## WHAT IS REQUIRED:
Look over the lines below. Report each one that includes the string "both".

Extracted data entries
****************************************

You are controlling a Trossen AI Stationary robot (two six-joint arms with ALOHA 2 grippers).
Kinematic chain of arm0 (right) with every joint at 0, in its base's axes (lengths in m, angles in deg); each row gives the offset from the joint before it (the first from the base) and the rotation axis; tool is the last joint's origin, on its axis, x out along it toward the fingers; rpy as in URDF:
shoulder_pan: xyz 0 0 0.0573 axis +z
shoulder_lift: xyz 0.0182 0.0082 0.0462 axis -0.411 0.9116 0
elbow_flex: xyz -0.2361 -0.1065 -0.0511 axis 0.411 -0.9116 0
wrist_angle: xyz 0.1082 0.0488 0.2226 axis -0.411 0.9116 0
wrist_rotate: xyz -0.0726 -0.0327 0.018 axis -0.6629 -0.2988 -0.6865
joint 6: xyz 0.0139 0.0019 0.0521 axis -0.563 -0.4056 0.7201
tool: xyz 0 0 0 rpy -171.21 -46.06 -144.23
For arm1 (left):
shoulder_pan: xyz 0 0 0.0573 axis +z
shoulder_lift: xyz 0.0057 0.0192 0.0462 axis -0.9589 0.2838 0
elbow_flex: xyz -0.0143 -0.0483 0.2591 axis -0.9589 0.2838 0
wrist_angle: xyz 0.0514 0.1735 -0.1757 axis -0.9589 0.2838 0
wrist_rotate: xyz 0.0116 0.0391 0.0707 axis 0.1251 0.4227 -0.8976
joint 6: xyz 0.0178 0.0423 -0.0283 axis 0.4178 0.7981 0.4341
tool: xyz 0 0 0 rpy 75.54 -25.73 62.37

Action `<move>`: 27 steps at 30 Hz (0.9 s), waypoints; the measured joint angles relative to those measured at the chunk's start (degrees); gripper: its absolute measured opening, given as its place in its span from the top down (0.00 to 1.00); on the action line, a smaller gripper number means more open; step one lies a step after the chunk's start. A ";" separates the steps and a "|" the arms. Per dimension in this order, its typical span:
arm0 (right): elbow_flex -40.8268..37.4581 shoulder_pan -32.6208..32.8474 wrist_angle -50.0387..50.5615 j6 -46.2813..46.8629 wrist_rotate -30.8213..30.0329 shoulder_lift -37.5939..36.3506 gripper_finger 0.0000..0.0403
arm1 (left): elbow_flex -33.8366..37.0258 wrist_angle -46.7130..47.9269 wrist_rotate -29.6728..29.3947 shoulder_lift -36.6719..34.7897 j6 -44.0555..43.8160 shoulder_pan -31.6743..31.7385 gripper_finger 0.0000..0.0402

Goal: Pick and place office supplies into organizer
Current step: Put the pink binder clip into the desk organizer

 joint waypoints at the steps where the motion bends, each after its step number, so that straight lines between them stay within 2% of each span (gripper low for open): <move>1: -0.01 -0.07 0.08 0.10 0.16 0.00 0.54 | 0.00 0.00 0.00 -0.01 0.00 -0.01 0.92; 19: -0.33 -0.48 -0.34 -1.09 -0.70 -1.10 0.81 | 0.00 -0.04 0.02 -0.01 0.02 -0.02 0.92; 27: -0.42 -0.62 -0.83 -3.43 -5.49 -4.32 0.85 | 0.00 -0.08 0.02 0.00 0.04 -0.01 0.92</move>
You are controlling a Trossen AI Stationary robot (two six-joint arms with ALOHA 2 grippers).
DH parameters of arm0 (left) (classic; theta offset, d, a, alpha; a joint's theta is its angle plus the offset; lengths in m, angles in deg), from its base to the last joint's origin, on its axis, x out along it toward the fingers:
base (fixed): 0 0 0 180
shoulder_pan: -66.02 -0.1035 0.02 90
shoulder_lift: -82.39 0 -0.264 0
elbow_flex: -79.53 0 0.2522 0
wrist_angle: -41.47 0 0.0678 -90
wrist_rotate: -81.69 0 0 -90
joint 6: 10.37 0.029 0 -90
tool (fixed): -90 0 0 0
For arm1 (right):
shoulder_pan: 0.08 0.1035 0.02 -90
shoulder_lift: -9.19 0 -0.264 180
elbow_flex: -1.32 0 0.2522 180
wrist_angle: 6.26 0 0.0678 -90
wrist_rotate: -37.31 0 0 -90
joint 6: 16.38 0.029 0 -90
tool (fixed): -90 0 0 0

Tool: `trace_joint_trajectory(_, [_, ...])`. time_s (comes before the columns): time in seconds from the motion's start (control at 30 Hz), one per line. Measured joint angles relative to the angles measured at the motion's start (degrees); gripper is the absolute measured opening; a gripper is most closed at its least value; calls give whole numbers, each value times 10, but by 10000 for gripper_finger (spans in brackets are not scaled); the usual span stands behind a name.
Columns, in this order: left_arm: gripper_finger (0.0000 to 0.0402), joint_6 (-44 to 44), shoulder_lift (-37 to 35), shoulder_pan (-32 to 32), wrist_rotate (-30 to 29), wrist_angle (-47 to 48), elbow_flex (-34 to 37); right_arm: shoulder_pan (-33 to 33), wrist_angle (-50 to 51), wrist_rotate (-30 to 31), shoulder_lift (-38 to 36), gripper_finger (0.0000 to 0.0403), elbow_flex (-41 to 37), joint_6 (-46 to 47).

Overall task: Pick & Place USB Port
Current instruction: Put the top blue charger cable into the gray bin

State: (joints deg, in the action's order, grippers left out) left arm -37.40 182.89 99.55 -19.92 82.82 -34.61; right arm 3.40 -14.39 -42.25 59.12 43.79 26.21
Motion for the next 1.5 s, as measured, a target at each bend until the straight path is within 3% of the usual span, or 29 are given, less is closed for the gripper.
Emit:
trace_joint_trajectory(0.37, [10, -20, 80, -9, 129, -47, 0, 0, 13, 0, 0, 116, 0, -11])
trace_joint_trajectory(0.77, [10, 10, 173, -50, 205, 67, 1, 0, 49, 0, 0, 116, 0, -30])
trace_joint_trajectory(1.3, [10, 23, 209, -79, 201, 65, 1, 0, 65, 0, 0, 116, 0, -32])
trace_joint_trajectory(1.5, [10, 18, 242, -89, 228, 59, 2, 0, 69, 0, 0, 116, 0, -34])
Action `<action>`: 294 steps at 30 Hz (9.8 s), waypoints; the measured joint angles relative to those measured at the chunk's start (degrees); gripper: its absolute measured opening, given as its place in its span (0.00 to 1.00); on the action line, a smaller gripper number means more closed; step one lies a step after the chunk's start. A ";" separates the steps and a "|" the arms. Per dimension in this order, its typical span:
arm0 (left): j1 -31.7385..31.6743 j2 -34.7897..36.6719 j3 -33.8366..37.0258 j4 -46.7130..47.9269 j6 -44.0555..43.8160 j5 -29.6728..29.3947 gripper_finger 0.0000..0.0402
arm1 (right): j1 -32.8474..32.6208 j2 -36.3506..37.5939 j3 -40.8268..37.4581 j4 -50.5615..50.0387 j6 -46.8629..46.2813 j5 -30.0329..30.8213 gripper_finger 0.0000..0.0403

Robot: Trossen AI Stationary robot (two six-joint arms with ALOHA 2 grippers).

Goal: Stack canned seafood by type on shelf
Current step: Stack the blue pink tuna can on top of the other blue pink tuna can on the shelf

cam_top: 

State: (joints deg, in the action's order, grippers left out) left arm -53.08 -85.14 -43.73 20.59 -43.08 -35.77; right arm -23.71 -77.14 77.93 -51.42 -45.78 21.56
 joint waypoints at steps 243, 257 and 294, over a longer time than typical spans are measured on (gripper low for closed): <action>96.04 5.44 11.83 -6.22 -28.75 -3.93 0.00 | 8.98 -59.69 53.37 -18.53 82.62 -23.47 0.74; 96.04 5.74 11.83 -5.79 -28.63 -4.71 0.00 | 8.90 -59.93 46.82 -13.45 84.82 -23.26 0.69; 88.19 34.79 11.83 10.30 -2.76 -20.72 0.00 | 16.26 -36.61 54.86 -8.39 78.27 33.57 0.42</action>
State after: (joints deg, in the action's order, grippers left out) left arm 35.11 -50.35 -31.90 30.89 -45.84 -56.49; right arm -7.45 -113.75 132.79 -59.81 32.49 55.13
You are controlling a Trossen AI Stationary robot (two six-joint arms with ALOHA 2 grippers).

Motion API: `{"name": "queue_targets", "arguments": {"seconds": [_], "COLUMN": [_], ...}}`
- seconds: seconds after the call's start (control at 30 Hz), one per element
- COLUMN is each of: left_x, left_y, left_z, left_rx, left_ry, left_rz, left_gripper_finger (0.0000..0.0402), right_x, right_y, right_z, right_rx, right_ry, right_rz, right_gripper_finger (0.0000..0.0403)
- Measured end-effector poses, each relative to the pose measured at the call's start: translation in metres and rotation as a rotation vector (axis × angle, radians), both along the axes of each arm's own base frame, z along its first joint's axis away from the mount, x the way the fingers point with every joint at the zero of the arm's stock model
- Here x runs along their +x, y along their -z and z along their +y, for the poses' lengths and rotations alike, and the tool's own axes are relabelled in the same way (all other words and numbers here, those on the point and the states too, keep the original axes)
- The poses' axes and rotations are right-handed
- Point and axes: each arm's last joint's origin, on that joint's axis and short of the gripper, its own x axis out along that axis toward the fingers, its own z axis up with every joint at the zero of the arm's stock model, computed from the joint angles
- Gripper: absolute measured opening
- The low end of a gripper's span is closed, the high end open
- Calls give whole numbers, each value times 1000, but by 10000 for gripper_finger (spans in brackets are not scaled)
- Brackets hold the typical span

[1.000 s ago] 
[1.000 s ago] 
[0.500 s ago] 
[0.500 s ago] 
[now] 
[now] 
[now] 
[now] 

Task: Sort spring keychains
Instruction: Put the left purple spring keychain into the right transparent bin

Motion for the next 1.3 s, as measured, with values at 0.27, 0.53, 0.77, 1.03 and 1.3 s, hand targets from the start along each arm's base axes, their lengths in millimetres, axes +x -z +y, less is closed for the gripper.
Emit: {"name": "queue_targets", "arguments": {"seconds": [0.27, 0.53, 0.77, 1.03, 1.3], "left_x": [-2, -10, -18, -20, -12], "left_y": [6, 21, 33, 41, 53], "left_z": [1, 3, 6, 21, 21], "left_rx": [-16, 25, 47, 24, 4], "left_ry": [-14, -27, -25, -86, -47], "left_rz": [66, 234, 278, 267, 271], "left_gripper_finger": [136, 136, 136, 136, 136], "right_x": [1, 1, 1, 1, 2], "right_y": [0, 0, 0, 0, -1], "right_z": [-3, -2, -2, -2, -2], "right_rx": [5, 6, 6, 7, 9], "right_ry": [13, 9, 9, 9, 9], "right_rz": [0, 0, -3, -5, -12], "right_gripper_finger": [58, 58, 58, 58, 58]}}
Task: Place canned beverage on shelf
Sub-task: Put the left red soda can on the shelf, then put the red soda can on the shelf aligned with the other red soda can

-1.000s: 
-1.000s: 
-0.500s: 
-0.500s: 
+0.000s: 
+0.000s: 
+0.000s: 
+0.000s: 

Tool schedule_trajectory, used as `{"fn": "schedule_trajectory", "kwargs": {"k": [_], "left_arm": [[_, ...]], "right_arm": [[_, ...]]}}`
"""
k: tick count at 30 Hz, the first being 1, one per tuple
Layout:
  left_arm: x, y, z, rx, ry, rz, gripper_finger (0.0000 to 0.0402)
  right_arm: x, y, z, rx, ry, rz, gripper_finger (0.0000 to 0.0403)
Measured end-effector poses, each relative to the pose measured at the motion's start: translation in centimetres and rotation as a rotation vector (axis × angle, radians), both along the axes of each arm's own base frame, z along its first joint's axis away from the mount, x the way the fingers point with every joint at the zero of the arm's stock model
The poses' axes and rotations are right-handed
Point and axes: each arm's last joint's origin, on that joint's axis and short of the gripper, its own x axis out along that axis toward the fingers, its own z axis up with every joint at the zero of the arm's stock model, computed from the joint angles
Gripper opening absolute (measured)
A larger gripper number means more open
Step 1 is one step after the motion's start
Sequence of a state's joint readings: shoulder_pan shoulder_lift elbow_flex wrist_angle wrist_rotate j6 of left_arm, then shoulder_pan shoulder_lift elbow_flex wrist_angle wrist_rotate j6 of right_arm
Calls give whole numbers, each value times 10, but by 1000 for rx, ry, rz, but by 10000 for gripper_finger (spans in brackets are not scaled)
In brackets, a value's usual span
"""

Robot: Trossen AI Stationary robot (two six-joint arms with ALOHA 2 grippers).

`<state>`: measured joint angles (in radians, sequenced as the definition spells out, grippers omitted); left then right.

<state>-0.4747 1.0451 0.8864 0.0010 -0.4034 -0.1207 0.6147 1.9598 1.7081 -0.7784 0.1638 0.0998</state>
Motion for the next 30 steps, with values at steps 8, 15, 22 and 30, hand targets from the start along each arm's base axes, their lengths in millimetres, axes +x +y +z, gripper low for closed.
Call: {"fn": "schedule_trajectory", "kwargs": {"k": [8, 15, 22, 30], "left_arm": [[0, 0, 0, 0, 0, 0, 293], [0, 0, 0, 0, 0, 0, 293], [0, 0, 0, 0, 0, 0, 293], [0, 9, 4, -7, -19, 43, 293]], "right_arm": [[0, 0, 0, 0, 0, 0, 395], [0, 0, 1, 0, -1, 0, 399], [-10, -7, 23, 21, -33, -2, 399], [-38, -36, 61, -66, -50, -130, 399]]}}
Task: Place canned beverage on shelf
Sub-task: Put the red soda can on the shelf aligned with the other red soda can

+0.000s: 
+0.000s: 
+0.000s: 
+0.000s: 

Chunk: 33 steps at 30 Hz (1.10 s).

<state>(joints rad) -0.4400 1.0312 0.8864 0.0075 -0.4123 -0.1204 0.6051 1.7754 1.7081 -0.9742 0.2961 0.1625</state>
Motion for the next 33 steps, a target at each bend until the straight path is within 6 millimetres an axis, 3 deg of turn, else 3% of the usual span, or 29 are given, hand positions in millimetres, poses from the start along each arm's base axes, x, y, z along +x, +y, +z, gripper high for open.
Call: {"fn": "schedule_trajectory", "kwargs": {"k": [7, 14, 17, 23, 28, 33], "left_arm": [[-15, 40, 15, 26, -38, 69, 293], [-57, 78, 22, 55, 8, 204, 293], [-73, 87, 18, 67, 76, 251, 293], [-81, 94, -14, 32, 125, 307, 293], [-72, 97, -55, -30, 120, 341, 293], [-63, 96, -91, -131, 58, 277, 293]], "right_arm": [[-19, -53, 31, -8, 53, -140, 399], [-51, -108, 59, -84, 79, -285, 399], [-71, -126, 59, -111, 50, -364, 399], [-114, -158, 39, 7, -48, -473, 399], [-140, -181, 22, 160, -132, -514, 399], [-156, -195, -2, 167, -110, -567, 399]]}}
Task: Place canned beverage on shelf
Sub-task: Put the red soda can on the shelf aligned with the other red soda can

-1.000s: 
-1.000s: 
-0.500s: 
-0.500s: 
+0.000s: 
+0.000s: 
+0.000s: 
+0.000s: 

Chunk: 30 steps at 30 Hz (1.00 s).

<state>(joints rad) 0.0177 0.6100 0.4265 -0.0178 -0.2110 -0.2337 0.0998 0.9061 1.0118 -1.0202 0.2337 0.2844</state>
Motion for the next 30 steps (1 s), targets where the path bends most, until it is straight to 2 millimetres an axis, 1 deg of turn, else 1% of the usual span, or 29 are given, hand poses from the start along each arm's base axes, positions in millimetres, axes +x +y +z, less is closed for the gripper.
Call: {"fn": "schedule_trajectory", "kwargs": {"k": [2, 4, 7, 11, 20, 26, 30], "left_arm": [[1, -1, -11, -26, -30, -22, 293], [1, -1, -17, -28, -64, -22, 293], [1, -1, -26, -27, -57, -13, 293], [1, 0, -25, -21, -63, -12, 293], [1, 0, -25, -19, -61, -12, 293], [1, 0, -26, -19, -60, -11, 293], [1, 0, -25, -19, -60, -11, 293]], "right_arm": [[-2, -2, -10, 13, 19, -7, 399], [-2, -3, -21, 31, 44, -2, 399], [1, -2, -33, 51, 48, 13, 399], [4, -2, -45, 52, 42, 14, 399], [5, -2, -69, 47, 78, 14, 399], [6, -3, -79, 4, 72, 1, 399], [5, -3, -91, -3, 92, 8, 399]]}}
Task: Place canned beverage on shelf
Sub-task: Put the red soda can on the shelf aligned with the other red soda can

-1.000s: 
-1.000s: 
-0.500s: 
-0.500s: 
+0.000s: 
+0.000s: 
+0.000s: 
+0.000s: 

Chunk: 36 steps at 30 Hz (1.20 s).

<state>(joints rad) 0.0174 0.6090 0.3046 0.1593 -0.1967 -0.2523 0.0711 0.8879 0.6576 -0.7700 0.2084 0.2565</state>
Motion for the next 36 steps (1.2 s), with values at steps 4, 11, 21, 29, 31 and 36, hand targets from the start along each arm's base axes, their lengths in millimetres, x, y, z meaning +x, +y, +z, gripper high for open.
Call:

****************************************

## FINAL ANSWER:
- Measured end-effector poses, each relative to the pose measured at the call's start: translation in metres and rotation as a rotation vector (axis × angle, radians), both along the axes of each arm's own base frame, z along its first joint's axis away from the mount, x the way the fingers point with every joint at the zero of the arm's stock model
Measured end-effector poses, each relative to the pose measured at the motion's start: translation in centimetres and rotation as a rotation vector (axis × angle, radians), both along the axes of each arm's own base frame, z along its first joint's axis away from the mount, x the way the fingers point with every joint at the zero of the arm's stock model

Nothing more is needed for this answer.